▸ DATA EXCERPTS
※

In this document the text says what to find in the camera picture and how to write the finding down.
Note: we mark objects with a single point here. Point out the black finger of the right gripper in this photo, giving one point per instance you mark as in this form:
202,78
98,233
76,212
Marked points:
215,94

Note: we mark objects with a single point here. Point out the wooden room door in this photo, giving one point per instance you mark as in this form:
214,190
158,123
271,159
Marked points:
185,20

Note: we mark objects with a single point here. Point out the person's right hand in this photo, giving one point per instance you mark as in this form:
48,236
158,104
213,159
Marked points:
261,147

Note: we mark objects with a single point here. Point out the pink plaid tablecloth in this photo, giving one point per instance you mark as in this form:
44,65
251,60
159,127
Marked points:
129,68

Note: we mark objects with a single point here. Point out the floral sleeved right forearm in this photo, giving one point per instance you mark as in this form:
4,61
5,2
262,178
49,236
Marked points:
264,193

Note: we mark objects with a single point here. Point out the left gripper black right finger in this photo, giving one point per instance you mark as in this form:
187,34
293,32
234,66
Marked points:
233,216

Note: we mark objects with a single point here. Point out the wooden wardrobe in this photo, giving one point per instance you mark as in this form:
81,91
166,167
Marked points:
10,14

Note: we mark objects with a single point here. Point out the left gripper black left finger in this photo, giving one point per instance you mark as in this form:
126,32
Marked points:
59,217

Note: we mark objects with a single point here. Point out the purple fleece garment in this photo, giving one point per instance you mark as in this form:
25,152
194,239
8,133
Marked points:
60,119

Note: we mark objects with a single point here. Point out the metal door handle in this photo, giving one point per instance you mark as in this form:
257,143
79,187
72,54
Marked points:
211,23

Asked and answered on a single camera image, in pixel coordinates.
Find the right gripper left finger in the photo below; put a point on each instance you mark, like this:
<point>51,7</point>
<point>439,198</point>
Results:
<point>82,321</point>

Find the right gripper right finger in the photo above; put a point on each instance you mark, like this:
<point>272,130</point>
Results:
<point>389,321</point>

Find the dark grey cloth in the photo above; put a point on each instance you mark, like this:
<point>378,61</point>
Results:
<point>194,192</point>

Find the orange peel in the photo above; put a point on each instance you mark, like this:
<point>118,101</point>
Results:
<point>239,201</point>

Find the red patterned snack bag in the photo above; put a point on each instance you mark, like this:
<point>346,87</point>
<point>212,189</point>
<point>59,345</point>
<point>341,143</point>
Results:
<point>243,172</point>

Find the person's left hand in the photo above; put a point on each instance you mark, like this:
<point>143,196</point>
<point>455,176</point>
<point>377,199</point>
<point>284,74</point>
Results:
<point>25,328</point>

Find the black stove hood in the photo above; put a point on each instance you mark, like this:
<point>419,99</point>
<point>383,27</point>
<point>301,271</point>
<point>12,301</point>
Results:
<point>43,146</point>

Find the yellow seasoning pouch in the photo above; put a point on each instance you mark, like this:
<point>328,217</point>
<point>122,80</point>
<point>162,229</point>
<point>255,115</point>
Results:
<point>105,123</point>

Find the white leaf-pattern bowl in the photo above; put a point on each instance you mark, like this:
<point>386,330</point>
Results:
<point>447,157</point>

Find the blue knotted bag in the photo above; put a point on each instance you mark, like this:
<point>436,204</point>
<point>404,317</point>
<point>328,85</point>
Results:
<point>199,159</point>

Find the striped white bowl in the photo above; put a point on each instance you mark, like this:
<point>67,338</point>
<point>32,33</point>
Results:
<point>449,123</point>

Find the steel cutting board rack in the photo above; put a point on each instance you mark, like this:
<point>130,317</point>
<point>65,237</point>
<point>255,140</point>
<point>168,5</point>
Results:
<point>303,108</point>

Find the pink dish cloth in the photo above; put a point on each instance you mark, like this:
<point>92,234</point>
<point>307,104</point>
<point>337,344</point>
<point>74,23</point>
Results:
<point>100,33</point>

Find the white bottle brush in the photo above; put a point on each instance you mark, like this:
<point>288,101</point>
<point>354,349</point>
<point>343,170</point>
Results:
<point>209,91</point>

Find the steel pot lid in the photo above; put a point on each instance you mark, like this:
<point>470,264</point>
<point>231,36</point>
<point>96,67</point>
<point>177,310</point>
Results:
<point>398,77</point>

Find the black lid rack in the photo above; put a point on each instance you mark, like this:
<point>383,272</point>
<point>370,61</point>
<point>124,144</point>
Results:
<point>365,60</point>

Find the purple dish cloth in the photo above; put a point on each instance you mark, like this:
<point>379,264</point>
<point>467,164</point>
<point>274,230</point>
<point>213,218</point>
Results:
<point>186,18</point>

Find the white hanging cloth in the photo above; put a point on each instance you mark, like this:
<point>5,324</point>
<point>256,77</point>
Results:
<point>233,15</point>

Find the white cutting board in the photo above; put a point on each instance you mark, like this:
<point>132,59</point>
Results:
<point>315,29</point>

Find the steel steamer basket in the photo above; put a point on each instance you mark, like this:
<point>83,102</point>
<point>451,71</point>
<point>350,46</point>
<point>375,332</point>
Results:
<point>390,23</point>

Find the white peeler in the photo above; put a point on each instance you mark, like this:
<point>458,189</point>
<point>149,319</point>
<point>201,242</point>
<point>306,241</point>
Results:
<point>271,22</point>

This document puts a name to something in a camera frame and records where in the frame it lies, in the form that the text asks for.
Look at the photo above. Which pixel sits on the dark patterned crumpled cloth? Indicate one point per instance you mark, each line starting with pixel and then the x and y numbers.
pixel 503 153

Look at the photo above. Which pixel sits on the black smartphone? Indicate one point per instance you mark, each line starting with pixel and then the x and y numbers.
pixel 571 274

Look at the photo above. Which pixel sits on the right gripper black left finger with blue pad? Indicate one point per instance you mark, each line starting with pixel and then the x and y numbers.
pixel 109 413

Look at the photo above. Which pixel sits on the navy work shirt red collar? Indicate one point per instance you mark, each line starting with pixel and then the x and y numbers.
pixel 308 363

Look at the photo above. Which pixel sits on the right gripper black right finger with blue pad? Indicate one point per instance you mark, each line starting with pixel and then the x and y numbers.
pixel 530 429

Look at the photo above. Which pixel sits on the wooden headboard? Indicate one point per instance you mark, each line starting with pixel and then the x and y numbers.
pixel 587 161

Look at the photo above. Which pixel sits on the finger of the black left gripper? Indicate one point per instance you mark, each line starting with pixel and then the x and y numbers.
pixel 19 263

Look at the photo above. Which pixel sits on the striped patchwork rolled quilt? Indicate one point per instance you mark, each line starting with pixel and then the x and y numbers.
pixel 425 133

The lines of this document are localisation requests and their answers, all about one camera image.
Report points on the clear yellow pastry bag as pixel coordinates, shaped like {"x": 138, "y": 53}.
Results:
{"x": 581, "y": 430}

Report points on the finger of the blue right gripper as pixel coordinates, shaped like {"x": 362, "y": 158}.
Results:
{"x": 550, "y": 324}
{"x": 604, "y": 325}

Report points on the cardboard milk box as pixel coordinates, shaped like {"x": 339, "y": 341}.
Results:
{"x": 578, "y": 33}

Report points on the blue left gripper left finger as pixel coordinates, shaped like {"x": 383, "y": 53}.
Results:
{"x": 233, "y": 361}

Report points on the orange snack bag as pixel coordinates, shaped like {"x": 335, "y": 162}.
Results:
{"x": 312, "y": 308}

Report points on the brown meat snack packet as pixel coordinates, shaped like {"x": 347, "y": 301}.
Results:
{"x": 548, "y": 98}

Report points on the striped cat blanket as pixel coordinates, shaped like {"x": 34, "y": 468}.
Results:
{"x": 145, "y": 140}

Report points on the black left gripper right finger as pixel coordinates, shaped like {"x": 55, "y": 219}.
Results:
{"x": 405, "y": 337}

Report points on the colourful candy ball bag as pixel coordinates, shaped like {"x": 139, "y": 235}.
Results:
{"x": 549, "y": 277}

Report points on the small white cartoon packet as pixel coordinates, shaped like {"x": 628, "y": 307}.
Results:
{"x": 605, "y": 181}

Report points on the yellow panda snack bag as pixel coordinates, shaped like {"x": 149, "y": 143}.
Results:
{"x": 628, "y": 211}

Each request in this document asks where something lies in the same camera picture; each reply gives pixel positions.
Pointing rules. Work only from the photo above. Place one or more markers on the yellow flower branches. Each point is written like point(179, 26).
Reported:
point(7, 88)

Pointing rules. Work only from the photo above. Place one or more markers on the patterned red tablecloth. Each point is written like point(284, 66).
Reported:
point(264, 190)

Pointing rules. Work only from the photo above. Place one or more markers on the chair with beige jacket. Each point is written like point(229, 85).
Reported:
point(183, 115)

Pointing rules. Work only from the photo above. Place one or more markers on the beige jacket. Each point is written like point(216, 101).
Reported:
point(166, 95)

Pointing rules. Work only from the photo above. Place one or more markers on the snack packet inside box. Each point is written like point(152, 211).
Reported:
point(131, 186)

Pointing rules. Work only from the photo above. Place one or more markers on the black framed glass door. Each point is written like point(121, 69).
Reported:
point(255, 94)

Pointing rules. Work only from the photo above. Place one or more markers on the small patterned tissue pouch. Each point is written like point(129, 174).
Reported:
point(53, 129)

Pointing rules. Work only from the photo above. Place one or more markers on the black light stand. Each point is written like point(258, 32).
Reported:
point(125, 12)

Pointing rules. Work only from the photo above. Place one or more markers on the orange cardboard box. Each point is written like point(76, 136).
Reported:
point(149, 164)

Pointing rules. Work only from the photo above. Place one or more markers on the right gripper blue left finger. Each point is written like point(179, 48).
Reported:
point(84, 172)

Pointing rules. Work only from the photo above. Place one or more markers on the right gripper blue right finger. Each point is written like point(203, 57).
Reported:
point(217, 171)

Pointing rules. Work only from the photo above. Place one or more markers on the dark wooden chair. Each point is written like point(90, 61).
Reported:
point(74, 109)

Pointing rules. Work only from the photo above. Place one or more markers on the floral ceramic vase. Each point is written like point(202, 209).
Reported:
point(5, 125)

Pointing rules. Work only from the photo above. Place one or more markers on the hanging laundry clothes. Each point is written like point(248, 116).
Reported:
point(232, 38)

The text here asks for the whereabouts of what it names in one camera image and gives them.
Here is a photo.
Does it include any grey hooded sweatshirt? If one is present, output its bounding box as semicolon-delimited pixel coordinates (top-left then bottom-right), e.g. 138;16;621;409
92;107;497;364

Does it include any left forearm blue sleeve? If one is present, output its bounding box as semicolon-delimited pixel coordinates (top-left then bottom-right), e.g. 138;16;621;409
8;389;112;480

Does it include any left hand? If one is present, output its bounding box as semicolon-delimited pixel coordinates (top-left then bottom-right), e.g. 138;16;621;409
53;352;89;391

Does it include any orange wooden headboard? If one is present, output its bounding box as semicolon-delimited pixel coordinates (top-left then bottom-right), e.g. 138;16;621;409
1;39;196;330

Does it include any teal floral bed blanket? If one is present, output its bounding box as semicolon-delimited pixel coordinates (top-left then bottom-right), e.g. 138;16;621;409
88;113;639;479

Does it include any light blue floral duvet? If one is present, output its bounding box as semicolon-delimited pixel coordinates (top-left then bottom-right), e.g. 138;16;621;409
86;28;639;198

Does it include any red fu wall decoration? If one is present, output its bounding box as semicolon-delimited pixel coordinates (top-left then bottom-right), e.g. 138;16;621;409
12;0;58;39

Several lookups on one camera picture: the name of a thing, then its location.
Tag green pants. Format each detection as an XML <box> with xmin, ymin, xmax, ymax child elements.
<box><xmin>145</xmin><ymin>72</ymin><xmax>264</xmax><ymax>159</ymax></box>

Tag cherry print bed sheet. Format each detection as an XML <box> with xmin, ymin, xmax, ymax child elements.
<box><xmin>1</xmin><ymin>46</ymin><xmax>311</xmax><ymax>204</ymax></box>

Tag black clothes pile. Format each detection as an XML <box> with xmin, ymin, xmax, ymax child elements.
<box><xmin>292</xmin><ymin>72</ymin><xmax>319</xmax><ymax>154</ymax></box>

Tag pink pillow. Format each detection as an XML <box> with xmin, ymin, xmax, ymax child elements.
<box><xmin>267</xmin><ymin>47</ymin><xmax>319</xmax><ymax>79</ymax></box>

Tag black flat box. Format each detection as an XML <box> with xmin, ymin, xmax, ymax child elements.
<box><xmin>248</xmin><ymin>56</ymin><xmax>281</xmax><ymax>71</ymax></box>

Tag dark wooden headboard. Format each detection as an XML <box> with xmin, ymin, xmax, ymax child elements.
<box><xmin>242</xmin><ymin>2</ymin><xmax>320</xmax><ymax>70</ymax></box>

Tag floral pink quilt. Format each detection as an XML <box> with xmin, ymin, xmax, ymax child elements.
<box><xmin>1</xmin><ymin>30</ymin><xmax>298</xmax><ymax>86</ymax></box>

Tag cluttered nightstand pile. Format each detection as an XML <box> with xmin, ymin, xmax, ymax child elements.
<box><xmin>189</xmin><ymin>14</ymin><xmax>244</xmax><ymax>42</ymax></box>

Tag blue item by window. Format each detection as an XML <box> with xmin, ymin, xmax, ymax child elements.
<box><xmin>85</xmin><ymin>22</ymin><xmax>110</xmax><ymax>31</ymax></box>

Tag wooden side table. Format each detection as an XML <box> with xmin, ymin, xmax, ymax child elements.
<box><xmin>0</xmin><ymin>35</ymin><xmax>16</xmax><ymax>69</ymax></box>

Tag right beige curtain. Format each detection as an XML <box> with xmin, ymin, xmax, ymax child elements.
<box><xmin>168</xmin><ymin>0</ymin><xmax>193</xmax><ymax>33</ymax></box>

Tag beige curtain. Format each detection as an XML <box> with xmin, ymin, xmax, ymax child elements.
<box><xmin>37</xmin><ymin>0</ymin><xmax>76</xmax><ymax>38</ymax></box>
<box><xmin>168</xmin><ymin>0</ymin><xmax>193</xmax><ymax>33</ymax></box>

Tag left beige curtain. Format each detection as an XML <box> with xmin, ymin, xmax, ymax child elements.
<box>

※

▸ PROBLEM REQUIREMENTS
Keeping every character as it is, restate the lines above that run from the line with "<point>130,317</point>" through the line with "<point>96,67</point>", both included, and nothing else.

▸ EXERCISE RESPONSE
<point>130,317</point>
<point>65,237</point>
<point>255,140</point>
<point>168,5</point>
Results:
<point>303,108</point>

Find the pink dish cloth in the photo above; put a point on each instance you mark, like this:
<point>92,234</point>
<point>307,104</point>
<point>337,344</point>
<point>74,23</point>
Results:
<point>100,33</point>

Find the white bottle brush in the photo above; put a point on each instance you mark, like this:
<point>288,101</point>
<point>354,349</point>
<point>343,170</point>
Results:
<point>209,91</point>

Find the steel pot lid in the photo above; put a point on each instance you mark, like this:
<point>470,264</point>
<point>231,36</point>
<point>96,67</point>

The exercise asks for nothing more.